**Directions for this task**
Print each record that follows exactly, leaving the pictures behind.

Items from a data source
───
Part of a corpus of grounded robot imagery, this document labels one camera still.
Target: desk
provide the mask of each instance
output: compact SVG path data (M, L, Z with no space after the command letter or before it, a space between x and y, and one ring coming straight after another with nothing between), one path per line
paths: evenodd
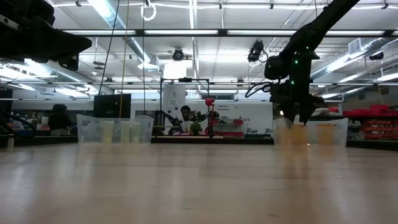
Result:
M76 144L0 152L0 224L396 223L398 154Z

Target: shelf
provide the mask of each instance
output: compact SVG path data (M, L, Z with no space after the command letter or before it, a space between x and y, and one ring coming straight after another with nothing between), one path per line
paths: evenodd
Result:
M213 124L213 126L242 126L243 124Z

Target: hanging cable
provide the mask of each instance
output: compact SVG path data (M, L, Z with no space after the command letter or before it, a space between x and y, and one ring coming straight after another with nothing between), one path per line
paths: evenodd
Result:
M315 0L315 15L318 17L317 0Z
M152 15L151 15L149 18L146 18L146 17L145 17L144 9L145 9L145 8L150 8L150 7L154 10L154 12L152 13ZM155 6L155 4L151 4L151 3L150 3L150 0L147 0L147 2L144 1L143 5L141 6L141 17L142 17L145 21L151 21L151 20L155 19L156 13L157 13L157 11L156 11L156 6Z
M145 18L145 11L142 13L142 18L143 18L143 20L142 20L142 29L145 30L145 19L144 19ZM145 49L144 40L145 40L145 37L142 37L142 50ZM146 115L147 112L146 112L146 89L145 89L145 87L146 87L146 85L145 85L145 59L142 62L142 81L144 82L144 115Z
M126 21L126 39L127 39L127 30L129 28L129 12L130 7L127 7L127 21ZM124 71L126 69L126 51L127 51L127 41L124 42L124 57L123 57L123 72L122 72L122 90L120 93L120 110L119 110L119 118L122 118L122 108L123 108L123 88L124 88Z
M253 90L255 87L259 86L259 85L264 85L264 86L261 87L261 88L258 88L257 90L254 90L254 91L252 92L252 90ZM244 97L249 98L250 96L252 96L253 94L257 93L257 92L260 91L260 90L262 90L264 93L269 93L269 91L270 91L272 85L273 85L272 82L260 82L260 83L257 83L257 84L255 84L254 86L250 87L250 89L246 92L246 94L245 94Z
M120 0L118 0L118 5L116 6L116 14L115 14L115 16L114 16L114 22L113 22L113 27L112 27L111 40L109 41L108 51L106 52L106 59L105 59L105 65L104 65L104 72L102 73L101 84L99 85L98 96L100 96L100 94L101 94L102 85L103 85L103 83L104 83L106 65L108 64L108 57L109 57L109 53L111 52L111 46L112 46L112 40L113 40L113 33L114 33L114 30L115 30L115 27L116 27L116 21L117 21L117 19L118 19L118 14L119 14L119 6L120 6Z

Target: cable
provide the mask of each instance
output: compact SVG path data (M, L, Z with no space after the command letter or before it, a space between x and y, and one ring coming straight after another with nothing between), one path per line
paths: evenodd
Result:
M266 63L266 62L268 61L268 59L269 59L268 53L265 52L264 50L262 50L262 52L267 56L267 59L266 59L265 61L262 61L262 60L260 60L260 58L259 58L259 62L261 62L261 63Z
M126 22L126 38L127 38L127 30L129 27L129 11L130 7L127 7L127 22ZM119 118L122 118L122 108L123 108L123 87L124 87L124 71L126 69L126 51L127 51L127 41L124 42L124 57L123 57L123 73L122 73L122 92L120 93L120 110L119 110Z
M318 17L317 0L315 0L315 15Z
M104 83L106 65L108 64L108 57L109 57L109 53L110 53L110 51L111 51L112 40L113 40L113 34L114 34L114 30L115 30L115 27L116 27L116 21L117 21L117 19L118 19L118 14L119 14L119 6L120 6L120 0L118 0L118 5L116 6L116 14L115 14L115 16L114 16L114 22L113 22L113 27L112 27L111 40L109 41L108 51L106 52L106 59L105 59L105 65L104 65L104 72L102 73L102 79L101 79L101 84L99 85L98 96L100 96L100 94L101 94L102 85L103 85L103 83Z
M254 90L254 91L251 93L251 91L252 91L255 87L259 86L259 85L264 85L264 86L261 87L261 88L258 88L257 90ZM249 98L250 96L252 96L253 94L257 93L257 92L260 91L260 90L262 90L264 93L268 93L268 92L270 91L270 89L266 90L266 88L271 88L272 85L273 85L272 82L260 82L260 83L257 83L257 84L255 84L254 86L250 87L250 89L246 92L246 94L245 94L244 97Z
M142 29L145 30L145 19L144 19L145 11L143 12L142 16L143 16L142 17ZM142 37L142 49L143 50L145 48L144 40L145 40L145 37ZM142 81L144 82L144 115L146 115L147 111L146 111L146 89L145 89L145 57L144 57L143 62L142 62Z

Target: person
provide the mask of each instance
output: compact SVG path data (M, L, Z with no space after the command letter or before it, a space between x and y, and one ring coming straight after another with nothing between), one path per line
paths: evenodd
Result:
M181 107L181 115L182 115L182 123L181 123L182 133L189 133L191 124L193 124L193 121L190 120L191 108L186 105Z
M69 134L69 127L71 125L70 118L67 115L67 106L56 104L52 108L52 113L49 118L49 126L51 136L61 136Z
───
**Output for this exercise**
Part of a corpus of grounded robot imagery, this document labels one camera still.
Target: desk
provide the mask of each instance
output: compact SVG path data (M, L, Z with no space after the command letter or before it, a space between x and y, and one ring coming straight after another with nothing between), one path per line
paths: evenodd
Result:
M76 144L0 152L0 224L396 223L398 154Z

Target: shelf
provide the mask of each instance
output: compact SVG path data (M, L, Z with no space after the command letter or before it, a space between x and y, and one ring coming straight after another with nothing between), one path per line
paths: evenodd
Result:
M213 124L213 126L242 126L243 124Z

Target: hanging cable
provide the mask of each instance
output: compact SVG path data (M, L, Z with no space after the command letter or before it, a space between x and y, and one ring coming straight after another with nothing between), one path per line
paths: evenodd
Result:
M315 0L315 15L318 17L317 0Z
M152 15L151 15L149 18L146 18L146 17L145 17L144 9L145 9L145 8L150 8L150 7L154 10L154 12L152 13ZM155 6L155 4L151 4L151 3L150 3L150 0L147 0L147 2L144 1L143 5L141 6L141 17L142 17L145 21L151 21L151 20L155 19L156 13L157 13L157 11L156 11L156 6Z
M145 18L145 11L142 13L142 18L143 18L143 20L142 20L142 29L145 30L145 19L144 19ZM145 49L144 40L145 40L145 37L142 37L142 50ZM146 115L147 112L146 112L146 89L145 89L145 87L146 87L146 85L145 85L145 59L142 62L142 81L144 82L144 115Z
M126 21L126 39L127 39L127 30L129 28L129 12L130 7L127 7L127 21ZM124 71L126 69L126 51L127 51L127 41L124 42L124 57L123 57L123 72L122 72L122 90L120 93L120 110L119 110L119 118L122 118L122 108L123 108L123 88L124 88Z
M253 90L255 87L259 86L259 85L264 85L264 86L261 87L261 88L258 88L257 90L254 90L254 91L252 92L252 90ZM244 97L249 98L250 96L252 96L253 94L257 93L257 92L260 91L260 90L262 90L264 93L269 93L269 91L270 91L272 85L273 85L272 82L260 82L260 83L257 83L257 84L255 84L254 86L250 87L250 89L246 92L246 94L245 94Z
M120 0L118 0L118 5L116 6L116 14L115 14L115 16L114 16L114 22L113 22L113 27L112 27L111 40L109 41L108 51L106 52L106 59L105 59L105 65L104 65L104 72L102 73L101 84L99 85L98 96L100 96L100 94L101 94L102 85L103 85L103 83L104 83L106 65L108 64L108 57L109 57L109 53L111 52L111 46L112 46L112 40L113 40L113 33L114 33L114 30L115 30L115 27L116 27L116 21L117 21L117 19L118 19L118 14L119 14L119 6L120 6Z

Target: cable
provide the mask of each instance
output: compact SVG path data (M, L, Z with no space after the command letter or before it, a space between x and y, and one ring coming straight after another with nothing between), one path per line
paths: evenodd
Result:
M266 63L266 62L268 61L268 59L269 59L268 53L265 52L264 50L262 50L262 52L267 56L267 59L266 59L265 61L262 61L262 60L260 60L260 58L259 58L259 62L261 62L261 63Z
M126 22L126 38L127 38L127 30L129 27L129 11L130 7L127 7L127 22ZM119 118L122 118L122 108L123 108L123 87L124 87L124 71L126 69L126 51L127 51L127 41L124 42L124 57L123 57L123 73L122 73L122 92L120 93L120 110L119 110Z
M318 17L317 0L315 0L315 15Z
M104 83L106 65L108 64L108 57L109 57L109 53L110 53L110 51L111 51L112 40L113 40L113 34L114 34L114 30L115 30L115 27L116 27L116 21L117 21L117 19L118 19L118 14L119 14L119 6L120 6L120 0L118 0L118 5L116 6L116 14L115 14L115 16L114 16L114 22L113 22L113 27L112 27L111 40L109 41L108 51L106 52L106 59L105 59L105 65L104 65L104 72L102 73L102 79L101 79L101 84L99 85L98 96L100 96L100 94L101 94L102 85L103 85L103 83Z
M254 90L254 91L251 93L251 91L252 91L255 87L259 86L259 85L264 85L264 86L261 87L261 88L258 88L257 90ZM249 98L250 96L252 96L253 94L257 93L257 92L260 91L260 90L262 90L264 93L268 93L268 92L270 91L270 89L266 90L266 88L271 88L272 85L273 85L272 82L260 82L260 83L257 83L257 84L255 84L254 86L250 87L250 89L246 92L246 94L245 94L244 97Z
M142 29L145 30L145 19L144 19L145 11L143 12L142 16L143 16L142 17ZM142 37L142 49L143 50L145 48L144 40L145 40L145 37ZM142 81L144 82L144 115L146 115L147 111L146 111L146 89L145 89L145 57L144 57L143 62L142 62Z

Target: person
provide the mask of each instance
output: compact SVG path data (M, L, Z with no space after the command letter or before it, a space between x and y, and one ring coming straight after another with nothing between), one path per line
paths: evenodd
Result:
M181 107L181 115L182 115L182 123L181 123L182 133L189 133L191 124L193 124L193 121L190 120L191 108L186 105Z
M69 134L69 127L71 125L70 118L67 115L67 106L56 104L52 108L52 113L49 118L49 126L51 136L61 136Z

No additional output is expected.